It is no easy task after climbing steadily for nine hours in soft snow to set to work and cut steps, especially when one knows that a slip must on no account be made, for with two men only on the rope it would mean a sudden descent to the crevasses or precipices (as the case may be) below, and our certain destruction.
An hour’s steady work and we gained the foot of the lowest rocks, which were found to be quite unscalable. We then sidled round the base of these rocks to the left and commenced cutting steps up the first couloir, keeping close into the rocks on our right, on which we could get an occasional hand-grip. Ice blocks were continually coming down from the broken masses overhanging the top of the couloir, but luckily none struck us. The descent of an ice block in such steep ice slopes is something to remember. First a rattle above, and then ‘swish, swish’ as the first leaps begin, followed by a ‘whir-r-r-r’ and a ‘hum-m-m-m’ as, like a flash of light, a spinning and ricochetting object goes by and is lost to sight over the brink of the precipice below, or perchance is detected spending its momentum on the soft snow slopes 1,000 feet down.
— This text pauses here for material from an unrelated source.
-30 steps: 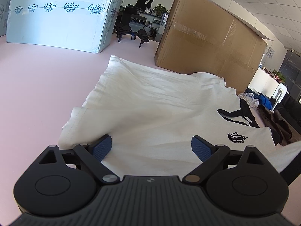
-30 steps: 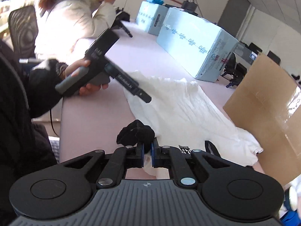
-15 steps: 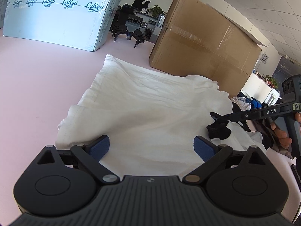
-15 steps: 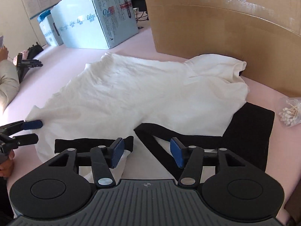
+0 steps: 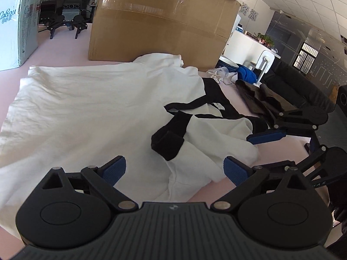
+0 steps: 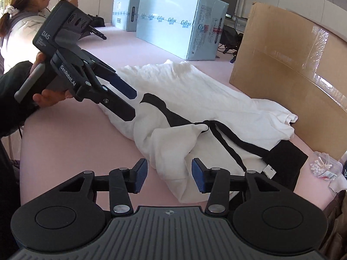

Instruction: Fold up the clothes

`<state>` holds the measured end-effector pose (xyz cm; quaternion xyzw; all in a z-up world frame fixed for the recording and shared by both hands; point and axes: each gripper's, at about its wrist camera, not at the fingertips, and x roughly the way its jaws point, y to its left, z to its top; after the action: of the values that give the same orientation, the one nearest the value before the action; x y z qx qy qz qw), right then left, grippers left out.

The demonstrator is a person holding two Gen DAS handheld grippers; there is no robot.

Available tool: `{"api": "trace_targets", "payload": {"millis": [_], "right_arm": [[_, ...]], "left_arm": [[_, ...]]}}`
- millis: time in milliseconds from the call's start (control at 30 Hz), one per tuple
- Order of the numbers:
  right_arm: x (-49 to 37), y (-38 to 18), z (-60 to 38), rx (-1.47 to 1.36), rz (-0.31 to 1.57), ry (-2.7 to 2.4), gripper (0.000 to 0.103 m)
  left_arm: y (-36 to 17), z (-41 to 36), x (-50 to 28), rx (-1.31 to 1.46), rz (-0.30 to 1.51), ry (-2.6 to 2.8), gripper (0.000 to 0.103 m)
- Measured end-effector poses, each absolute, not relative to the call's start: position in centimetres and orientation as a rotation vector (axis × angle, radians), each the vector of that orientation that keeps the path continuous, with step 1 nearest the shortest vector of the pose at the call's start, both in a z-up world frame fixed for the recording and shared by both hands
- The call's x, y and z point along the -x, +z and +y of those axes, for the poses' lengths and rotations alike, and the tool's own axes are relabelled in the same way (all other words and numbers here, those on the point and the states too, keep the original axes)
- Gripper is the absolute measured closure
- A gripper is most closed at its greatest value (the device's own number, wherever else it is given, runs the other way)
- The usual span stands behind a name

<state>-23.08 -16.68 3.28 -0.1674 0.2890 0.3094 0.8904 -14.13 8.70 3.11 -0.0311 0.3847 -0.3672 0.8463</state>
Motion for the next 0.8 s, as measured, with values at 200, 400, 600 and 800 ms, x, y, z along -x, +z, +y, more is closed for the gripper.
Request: {"api": "trace_targets", "payload": {"millis": [200,400,600,800], "right_arm": [[21.9,2.8,-20.8,0.074,0.553,0.701,0.096],[20.4,2.4,-24.5,-0.146,0.571,0.622,0.097],[19.7,1.8,-25.1,-0.166,0.624,0.505,0.102],[21.8,3.4,-24.4,-0.138,0.502,0.587,0.034]], "left_arm": [[2.2,6.8,10.4,0.192,0.992,-0.769,0.091],[2.4,7.6,9.5,0.269,0.927,-0.654,0.094],[3.2,8.2,7.5,0.301,0.878,-0.553,0.094],[3.6,8.6,6.6,0.283,0.813,-0.569,0.034]]}}
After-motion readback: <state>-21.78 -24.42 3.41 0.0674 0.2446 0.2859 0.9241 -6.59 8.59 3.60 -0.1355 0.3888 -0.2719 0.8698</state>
These falls of ice on the upper slopes are not like the hissing avalanches, which sometimes even crawl down the lower snow slopes, but come down with the speed of light, and are calculated to strike terror into the heart of the stoutest-nerved climber.
We crossed the couloir near its head, partly on ice and partly on rocks, amid the gravest peril from showers of ice, and took to the rocks on our left, which were both dangerous and difficult, mainly owing to their being here and there coated with ice. Soon they became quite inaccessible, and we were again forced towards our left on to the ice slopes in the second couloir, and here we found the ice even harder, and we could only make an impression on it with the spike end of our axes. To add to the difficulty, the angle of ascent became steeper, inclining in places to about 60° from the horizontal.
We negotiated this couloir in a similar manner to that below, but water trickling from the overhanging rocks formed awkward hummocks of ice on the slope close to the rocks, over which we thought it almost impossible to climb, and to go out into the middle of the couloir was impossible, owing to falling ice.
Time was quickly passing, and we had a terrible fight to reach the head of the couloir. The rocks now shaded us from the sun’s rays, and soon our hats, coats, and the rope were frozen as stiff as boards, while the cold was so intense as to cause the skin of our hands to adhere to the steel of the ice-axes.
It seemed now more than ever a hopeless task to reach the final ice-cap, which we knew could not be far above us; but we silently and doggedly cut away, and at length were rewarded by finding the rocks on our right practicable; taking to them we were soon on their crest, and the ice-cap of the mountain lay straight before us. An easy bit of rock-climbing led up to the slopes, which we found to be covered with a peculiar form of lumpy and frozen drifted snow. At the top of the rocks we looked around in vain for Mr. Green’s cairn, with his handkerchief and Kaufmann’s matchbox, left on the occasion of their ascent in March 1882. Doubtless they have either been long since swept away by falling ice or were buried in the terminal of the ice slope, which in December would encroach farther down upon the rocks than in March.
Dixon now counselled a retreat, arguing that we had virtually overcome all the difficulties and had only the final and easy slope to cut up; but I persuaded him to stay a little longer and make a push for it, or at least as much of a push as we were capable of making.